__YOUR INSTRUCTIONS__
All of the data below must be reproduced word for word, but without its images.
** DATA PROVIDED follows **
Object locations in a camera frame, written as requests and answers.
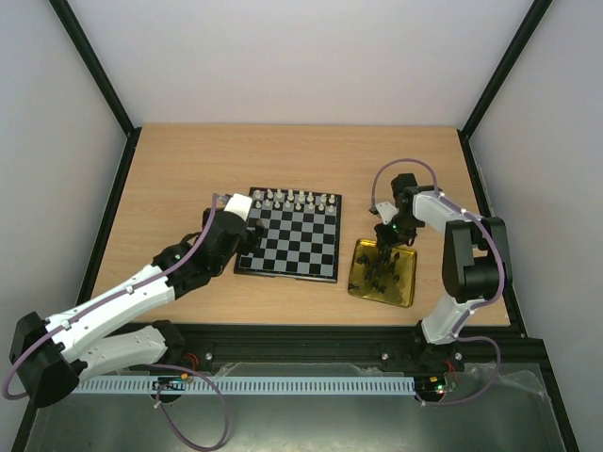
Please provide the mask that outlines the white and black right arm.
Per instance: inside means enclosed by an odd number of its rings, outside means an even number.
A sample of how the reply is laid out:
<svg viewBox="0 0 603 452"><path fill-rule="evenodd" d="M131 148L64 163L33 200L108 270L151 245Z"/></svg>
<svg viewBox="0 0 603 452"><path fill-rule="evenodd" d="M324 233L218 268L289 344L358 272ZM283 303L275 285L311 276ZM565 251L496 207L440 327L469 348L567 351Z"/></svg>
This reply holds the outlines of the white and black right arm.
<svg viewBox="0 0 603 452"><path fill-rule="evenodd" d="M410 246L425 226L444 239L444 293L417 322L402 352L416 368L429 369L453 354L468 319L496 302L512 280L506 225L501 218L471 213L436 186L419 185L412 173L398 175L391 188L392 202L371 197L369 211L381 219L375 226L378 247Z"/></svg>

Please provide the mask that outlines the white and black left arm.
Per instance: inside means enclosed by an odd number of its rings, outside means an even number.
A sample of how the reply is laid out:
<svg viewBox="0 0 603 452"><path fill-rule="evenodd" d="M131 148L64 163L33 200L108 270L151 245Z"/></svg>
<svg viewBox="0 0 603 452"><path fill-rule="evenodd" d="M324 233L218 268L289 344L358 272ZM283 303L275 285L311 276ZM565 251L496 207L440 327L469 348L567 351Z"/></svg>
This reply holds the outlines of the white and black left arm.
<svg viewBox="0 0 603 452"><path fill-rule="evenodd" d="M41 318L31 312L15 326L12 364L2 396L19 378L24 396L36 408L51 406L87 379L122 367L178 360L183 339L170 322L115 335L132 319L206 286L237 253L253 250L265 231L248 220L256 203L234 195L223 208L204 211L203 228L168 246L128 280L71 310Z"/></svg>

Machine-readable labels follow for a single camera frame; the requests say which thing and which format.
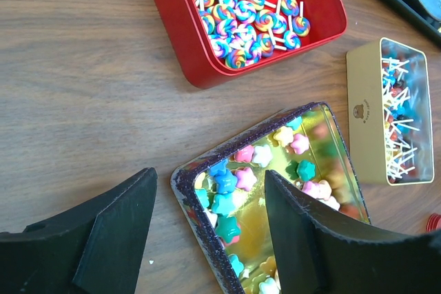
** End of DATA PROVIDED **
__WRITTEN RESPONSE__
Object locations in a camera frame, written as requests and answers.
Please provide the mask that outlines the white and black right arm.
Per instance: inside means enclosed by an odd number of its rings, outside means an even number.
A sample of how the reply is laid out:
<svg viewBox="0 0 603 452"><path fill-rule="evenodd" d="M131 148L64 163L33 200L108 270L151 245Z"/></svg>
<svg viewBox="0 0 603 452"><path fill-rule="evenodd" d="M324 233L218 268L289 344L358 272ZM283 303L275 285L311 276ZM565 251L496 207L440 327L469 348L567 351Z"/></svg>
This reply holds the outlines of the white and black right arm.
<svg viewBox="0 0 603 452"><path fill-rule="evenodd" d="M410 246L425 226L444 239L444 293L417 322L402 352L416 368L429 369L453 354L468 319L496 302L512 280L506 225L501 218L471 213L436 186L419 185L412 173L398 175L391 188L392 202L371 197L369 211L381 219L375 226L378 247Z"/></svg>

Please provide the mask that outlines the white and black left arm.
Per instance: inside means enclosed by an odd number of its rings, outside means an even number.
A sample of how the reply is laid out:
<svg viewBox="0 0 603 452"><path fill-rule="evenodd" d="M131 148L64 163L33 200L108 270L151 245Z"/></svg>
<svg viewBox="0 0 603 452"><path fill-rule="evenodd" d="M324 233L218 268L289 344L358 272ZM283 303L275 285L311 276ZM565 251L496 207L440 327L469 348L567 351Z"/></svg>
This reply holds the outlines of the white and black left arm.
<svg viewBox="0 0 603 452"><path fill-rule="evenodd" d="M41 318L31 312L15 326L12 364L2 396L19 378L24 396L36 408L51 406L87 379L122 367L178 360L183 339L170 322L115 335L132 319L206 286L237 253L253 250L265 231L248 220L256 203L234 195L223 208L204 211L203 228L168 246L128 280L71 310Z"/></svg>

Machine-readable labels follow for a single camera frame; the requests say which thing and which format.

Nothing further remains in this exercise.